Siamo in America, in un’epoca non troppo lontana: c’è stata una Crisi devastante, attribuibile alle speculazioni economiche cinesi che hanno disintegrato il Sistema statunitense. Viviamo nel Peggio assoluto: fame, miseria, disoccupazione. Ma il Sistema reagisce e promulga una legge di enorme ambiguità – il cosidetto PACT- , un acronimo che ingloba la protezione della cultura e delle tradizioni americane nell’avversione per i “ musi gialli”.

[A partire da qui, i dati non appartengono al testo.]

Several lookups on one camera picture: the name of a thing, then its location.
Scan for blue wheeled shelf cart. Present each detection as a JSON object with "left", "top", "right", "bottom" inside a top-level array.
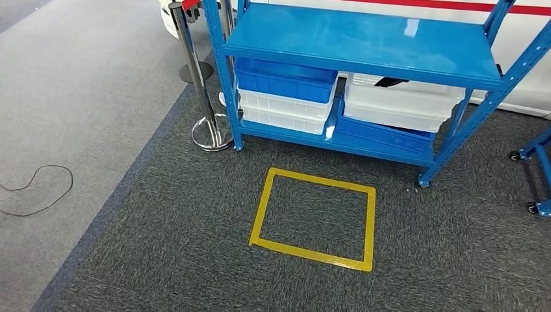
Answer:
[{"left": 509, "top": 127, "right": 551, "bottom": 219}]

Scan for thin black floor cable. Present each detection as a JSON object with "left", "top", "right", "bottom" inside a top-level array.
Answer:
[{"left": 0, "top": 164, "right": 75, "bottom": 218}]

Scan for blue metal shelf rack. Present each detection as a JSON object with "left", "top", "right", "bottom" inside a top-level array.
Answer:
[{"left": 202, "top": 0, "right": 551, "bottom": 189}]

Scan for thin black stanchion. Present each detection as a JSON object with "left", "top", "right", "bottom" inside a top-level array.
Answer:
[{"left": 179, "top": 60, "right": 214, "bottom": 85}]

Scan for white car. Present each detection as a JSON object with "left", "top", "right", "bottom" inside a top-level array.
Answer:
[{"left": 159, "top": 0, "right": 551, "bottom": 120}]

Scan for yellow floor tape outline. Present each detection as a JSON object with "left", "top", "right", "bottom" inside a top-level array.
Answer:
[{"left": 248, "top": 166, "right": 377, "bottom": 274}]

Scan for belt stanchion post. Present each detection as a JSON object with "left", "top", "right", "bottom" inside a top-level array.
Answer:
[{"left": 218, "top": 0, "right": 238, "bottom": 109}]

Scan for chrome base stanchion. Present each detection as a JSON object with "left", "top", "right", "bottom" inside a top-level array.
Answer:
[{"left": 168, "top": 1, "right": 235, "bottom": 152}]

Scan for black part in tray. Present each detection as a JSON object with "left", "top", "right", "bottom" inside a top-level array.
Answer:
[{"left": 374, "top": 76, "right": 410, "bottom": 88}]

Il piccolo protagonista del romanzo si chiama Bird, ha 11 anni ed è figlio di un professore universitario e di una poetessa cinese. Il suo viso è inequivocabile. E’ un orientale, uno dei musi gialli. E poiché i PACT contemplano la estromissione dei figli dalle famiglie incolpate di mille accuse diseducative, Bird e suo padre Ethan hanno dovuto rinnegare l’amatissima Margaret, i cui versi sono stati messi all’indice e che, per proteggere suo figlio, ha dovuto fuggire. I due sono poverissimi e vivono in uno studentato.
Una lettera molto sibillina che Bird cerca di decifrare, lo induce a scappare e a seguire le tracce della madre, iniziando un viaggio a ritroso nel suo passato, trovandola e pretendendo da lei la spiegazione di tutto quello che è successo.

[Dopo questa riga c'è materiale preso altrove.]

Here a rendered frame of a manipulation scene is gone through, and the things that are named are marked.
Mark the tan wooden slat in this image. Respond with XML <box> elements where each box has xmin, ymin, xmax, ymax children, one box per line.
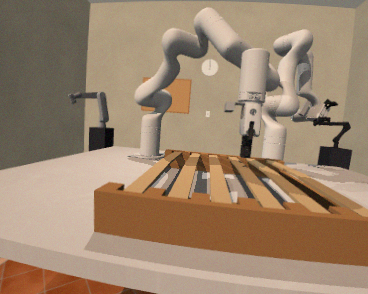
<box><xmin>228</xmin><ymin>156</ymin><xmax>284</xmax><ymax>209</ymax></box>
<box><xmin>168</xmin><ymin>153</ymin><xmax>200</xmax><ymax>199</ymax></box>
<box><xmin>124</xmin><ymin>152</ymin><xmax>182</xmax><ymax>193</ymax></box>
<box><xmin>246</xmin><ymin>158</ymin><xmax>330</xmax><ymax>213</ymax></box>
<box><xmin>209</xmin><ymin>155</ymin><xmax>232</xmax><ymax>204</ymax></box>
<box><xmin>266</xmin><ymin>160</ymin><xmax>368</xmax><ymax>217</ymax></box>

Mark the wooden bed frame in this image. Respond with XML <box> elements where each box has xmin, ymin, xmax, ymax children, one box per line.
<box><xmin>94</xmin><ymin>149</ymin><xmax>368</xmax><ymax>266</ymax></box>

Vissuta come un terrorista, ricercatissima, Margaret si sta facendo portavoce di tutti quei bambini che sono stati sottratti alle famiglie, che hanno taciuto per timore di non vederli più.
Sarà proprio Margaret ad innescare la presa di coscienza di chi ha sempre tenuto la bocca ermeticamente chiusa nel terrore di perdere definitivamente le proprie creature, con un geniale piano, di cui non voglio e non posso togliervi il gusto della sorpresa.
Il libro è un inno all’amore tra madre e figlio, una denuncia contro le infamità del razzismo, contro l’ipocrisia e la violenza del Sistema. Si dovrebbe parlarne per ore, perché, nonostante l’angoscia che pervade ogni pagina, la scrittura di Celeste è assolutamente splendida, maturata di libro in libro, da “ Tanti piccoli fuochi” a “ Le parole che non ti ho detto”.
Da mettere in libreria e da rileggerne qualche pagina di tanto in tanto, 400 pagine di altissima umanità, una panoramica di tutto il Bene e il Male del mondo. Una conclusione che i redattori definiscono meravigliosa, ma che io invece ritengo amarissima, per spiegare il caldo e il freddo che mi sento ancora addosso.
Non va taciuto il valore poetico della sua prosa, che spesso ti avvolge come una coperta morbida e ti protegge proprio come il cappotto della sua mamma che Bird si ritrova addosso dopo una notte di paura.